The equivalent problem: construct a set $A$ that contains bit arrays of length $r-1$, where $|A|=2^{r-1}/r$ and $hamming \space distance (i, j) = 3 \quad \forall i, j \in A, \space i \neq j$.

Misha Lavrov gave an excellent answer on Math.SE that solves the original problem. However, I don't get his construction.

If you could prove that his algorithm solves the problem for any $r=2^k$, or provide your own algorithm that solves the problem / equivalent problem for any $r=2^k$, I'd really appreciate it.

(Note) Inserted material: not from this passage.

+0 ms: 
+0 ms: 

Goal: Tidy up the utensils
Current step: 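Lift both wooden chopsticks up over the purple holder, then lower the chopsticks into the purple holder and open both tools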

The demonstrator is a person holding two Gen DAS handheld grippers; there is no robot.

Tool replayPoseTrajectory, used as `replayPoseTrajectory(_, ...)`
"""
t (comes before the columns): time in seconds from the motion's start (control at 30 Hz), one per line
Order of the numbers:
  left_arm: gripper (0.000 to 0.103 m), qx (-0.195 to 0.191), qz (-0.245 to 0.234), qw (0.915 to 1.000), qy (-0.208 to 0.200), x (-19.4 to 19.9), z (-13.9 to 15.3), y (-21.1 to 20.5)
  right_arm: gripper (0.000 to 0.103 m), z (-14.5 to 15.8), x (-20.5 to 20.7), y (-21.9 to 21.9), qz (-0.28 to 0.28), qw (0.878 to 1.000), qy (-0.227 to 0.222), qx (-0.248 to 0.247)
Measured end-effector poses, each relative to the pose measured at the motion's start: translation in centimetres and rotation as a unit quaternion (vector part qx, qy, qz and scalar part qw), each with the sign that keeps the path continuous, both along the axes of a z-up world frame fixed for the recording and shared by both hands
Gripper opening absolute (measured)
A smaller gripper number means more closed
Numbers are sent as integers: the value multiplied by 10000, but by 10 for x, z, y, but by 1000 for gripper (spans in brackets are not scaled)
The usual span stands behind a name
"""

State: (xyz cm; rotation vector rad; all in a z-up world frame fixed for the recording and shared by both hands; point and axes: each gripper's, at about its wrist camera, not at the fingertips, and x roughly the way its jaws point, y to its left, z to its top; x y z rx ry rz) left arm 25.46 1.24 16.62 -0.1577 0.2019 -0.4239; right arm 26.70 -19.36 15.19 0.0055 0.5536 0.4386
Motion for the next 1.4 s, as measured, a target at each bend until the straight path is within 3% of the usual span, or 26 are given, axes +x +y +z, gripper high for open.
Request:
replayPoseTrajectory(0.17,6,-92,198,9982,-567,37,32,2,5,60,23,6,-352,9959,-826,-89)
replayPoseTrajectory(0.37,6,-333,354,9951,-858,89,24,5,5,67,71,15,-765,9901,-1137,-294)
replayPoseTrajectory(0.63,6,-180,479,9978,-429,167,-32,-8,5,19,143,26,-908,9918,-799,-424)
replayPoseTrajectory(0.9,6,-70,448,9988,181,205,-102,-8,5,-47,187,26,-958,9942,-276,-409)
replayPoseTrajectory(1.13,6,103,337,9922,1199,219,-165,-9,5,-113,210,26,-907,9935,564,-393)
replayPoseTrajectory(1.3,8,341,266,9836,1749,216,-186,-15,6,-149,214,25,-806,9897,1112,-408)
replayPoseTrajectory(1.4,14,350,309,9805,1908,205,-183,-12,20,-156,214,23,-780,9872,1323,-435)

The original problem: choose $2^r/r$ bit arrays, where each bit array is of length $r$, and $r=2^k$ for all $k \ge 2$, such that the chosen arrays can be split into 2 sets, $A$ and $B$, where

  1. $|A|=|B|=2^{r-1}/r$
  2. $\forall x \in A.(\exists y \in B.(hamming \space distance (x, y) = 1))$ and $\forall y \in B.(\exists x \in A.(hamming \space distance (x, y) = 1))$
  3. $hamming \space distance (i, j) = 3 \quad \forall i, j \in A, \space i \neq j$
  4. $hamming \space distance (i, j) = 3 \quad \forall i, j \in B, \space i \neq j$

Here is the answer for $k = 2$, where blue circles are chosen bit arrays.


(P.S. Instead of $n=2^r$ dimensions in my question on Math.SE, I used $r=2^k$ here, because Misha's answer referred to bit arrays of length $r$. I hope this is not too confusing.)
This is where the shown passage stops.